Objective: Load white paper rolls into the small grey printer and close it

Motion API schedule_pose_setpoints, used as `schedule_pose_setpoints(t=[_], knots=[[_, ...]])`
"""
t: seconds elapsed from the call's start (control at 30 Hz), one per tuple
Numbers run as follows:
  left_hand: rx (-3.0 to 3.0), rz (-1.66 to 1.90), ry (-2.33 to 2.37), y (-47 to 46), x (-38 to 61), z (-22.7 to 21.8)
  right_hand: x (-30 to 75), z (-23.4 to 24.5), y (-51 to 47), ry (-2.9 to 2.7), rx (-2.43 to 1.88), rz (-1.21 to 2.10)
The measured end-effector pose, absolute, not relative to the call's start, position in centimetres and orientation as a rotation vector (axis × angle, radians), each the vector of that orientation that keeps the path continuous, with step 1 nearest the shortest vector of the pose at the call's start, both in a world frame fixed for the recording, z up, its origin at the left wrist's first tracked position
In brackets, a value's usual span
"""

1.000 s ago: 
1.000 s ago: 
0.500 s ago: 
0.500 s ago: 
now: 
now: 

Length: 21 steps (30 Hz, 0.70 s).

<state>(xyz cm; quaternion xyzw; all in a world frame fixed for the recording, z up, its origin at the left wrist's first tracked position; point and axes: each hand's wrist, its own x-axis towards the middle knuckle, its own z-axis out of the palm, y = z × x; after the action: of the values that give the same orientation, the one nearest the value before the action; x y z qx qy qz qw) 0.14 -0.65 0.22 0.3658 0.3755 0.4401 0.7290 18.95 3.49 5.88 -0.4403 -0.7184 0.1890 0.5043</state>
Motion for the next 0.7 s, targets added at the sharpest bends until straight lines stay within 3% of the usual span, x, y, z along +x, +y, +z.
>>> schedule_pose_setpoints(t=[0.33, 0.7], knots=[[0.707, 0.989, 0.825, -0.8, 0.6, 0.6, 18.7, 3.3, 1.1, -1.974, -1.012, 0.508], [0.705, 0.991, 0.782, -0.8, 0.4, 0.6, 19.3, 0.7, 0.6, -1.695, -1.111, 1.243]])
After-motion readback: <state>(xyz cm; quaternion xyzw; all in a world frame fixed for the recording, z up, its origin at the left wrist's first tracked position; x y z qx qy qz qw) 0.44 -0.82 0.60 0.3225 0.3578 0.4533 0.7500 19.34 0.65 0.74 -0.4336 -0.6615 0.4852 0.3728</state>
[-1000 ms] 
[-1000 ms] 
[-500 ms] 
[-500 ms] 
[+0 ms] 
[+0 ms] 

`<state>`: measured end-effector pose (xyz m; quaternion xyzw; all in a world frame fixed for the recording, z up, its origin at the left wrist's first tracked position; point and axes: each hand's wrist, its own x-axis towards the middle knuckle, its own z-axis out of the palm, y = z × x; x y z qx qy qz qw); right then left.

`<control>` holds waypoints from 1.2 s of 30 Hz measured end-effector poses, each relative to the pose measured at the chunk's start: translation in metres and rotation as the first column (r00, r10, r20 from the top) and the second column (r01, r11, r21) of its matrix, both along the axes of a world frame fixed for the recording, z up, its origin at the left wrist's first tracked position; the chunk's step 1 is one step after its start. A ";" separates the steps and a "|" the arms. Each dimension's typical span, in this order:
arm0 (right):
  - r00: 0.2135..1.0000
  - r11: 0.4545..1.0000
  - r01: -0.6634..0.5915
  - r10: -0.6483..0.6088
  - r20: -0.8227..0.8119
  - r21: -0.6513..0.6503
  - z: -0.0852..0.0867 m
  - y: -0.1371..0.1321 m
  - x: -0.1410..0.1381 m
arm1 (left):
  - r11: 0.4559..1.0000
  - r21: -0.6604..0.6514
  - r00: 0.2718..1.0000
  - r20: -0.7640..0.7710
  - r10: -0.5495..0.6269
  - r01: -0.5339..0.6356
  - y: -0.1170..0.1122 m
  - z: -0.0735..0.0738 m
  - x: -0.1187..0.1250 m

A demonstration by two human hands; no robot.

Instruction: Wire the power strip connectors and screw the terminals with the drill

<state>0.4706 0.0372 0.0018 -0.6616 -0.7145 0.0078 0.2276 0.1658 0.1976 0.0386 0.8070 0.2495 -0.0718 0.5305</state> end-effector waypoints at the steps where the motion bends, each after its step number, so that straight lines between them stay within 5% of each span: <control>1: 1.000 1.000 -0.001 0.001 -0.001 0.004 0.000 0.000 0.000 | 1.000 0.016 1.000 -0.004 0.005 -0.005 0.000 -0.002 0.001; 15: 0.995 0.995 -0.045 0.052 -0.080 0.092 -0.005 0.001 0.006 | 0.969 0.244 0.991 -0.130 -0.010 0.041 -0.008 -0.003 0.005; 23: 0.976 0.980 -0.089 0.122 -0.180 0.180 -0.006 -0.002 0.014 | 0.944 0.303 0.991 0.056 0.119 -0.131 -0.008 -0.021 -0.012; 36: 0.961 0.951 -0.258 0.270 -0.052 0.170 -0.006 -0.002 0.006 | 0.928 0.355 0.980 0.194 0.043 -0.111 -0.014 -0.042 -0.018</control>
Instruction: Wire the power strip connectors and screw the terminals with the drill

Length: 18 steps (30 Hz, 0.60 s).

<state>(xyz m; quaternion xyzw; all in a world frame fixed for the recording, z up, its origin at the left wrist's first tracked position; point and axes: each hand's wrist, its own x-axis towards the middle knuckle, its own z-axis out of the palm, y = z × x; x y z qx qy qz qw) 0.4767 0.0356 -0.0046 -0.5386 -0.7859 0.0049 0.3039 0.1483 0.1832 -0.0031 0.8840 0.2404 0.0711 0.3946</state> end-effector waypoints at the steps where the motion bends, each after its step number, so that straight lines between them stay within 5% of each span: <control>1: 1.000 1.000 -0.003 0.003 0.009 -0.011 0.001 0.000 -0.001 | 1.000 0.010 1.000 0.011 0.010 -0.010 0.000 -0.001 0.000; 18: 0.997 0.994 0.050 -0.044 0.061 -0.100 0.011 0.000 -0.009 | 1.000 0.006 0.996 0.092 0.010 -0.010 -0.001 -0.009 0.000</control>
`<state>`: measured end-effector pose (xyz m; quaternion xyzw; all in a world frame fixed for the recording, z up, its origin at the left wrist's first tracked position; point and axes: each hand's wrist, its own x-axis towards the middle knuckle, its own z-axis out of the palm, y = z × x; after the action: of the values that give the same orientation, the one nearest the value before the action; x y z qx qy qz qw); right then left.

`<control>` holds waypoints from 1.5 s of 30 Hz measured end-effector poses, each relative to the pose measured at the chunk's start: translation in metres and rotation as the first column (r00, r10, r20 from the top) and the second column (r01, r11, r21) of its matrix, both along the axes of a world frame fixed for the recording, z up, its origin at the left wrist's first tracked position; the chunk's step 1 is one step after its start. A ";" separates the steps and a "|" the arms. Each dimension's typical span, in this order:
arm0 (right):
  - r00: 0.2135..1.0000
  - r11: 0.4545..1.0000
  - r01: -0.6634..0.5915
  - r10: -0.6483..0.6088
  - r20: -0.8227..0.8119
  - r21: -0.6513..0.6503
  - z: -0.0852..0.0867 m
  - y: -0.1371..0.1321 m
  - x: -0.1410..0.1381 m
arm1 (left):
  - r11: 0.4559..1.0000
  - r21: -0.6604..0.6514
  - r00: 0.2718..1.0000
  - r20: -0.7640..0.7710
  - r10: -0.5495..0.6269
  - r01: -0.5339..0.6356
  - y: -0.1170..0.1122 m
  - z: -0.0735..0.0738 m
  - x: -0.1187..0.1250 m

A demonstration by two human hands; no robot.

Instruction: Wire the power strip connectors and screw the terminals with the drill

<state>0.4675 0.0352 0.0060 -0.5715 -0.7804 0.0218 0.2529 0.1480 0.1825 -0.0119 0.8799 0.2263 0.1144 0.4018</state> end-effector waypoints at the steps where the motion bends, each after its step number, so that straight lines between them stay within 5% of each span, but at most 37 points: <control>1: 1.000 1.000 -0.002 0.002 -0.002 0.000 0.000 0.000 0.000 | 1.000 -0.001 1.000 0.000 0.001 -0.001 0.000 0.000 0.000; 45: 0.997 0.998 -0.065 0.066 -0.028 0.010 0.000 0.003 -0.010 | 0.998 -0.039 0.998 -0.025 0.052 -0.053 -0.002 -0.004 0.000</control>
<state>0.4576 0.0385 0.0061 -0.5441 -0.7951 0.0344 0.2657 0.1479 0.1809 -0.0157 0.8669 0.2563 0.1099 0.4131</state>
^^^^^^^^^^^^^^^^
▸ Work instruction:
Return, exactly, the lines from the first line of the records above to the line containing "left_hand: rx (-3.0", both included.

▸ Solution for this task:
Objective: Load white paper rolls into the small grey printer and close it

Motion API schedule_pose_setpoints, used as `schedule_pose_setpoints(t=[_], knots=[[_, ...]])`
"""
t: seconds elapsed from the call's start (control at 30 Hz), one per tuple
Numbers run as follows:
  left_hand: rx (-3.0 to 3.0), rz (-1.66 to 1.90), ry (-2.33 to 2.37), y (-47 to 46), x (-38 to 61), z (-22.7 to 21.8)

What needed an answer now has one.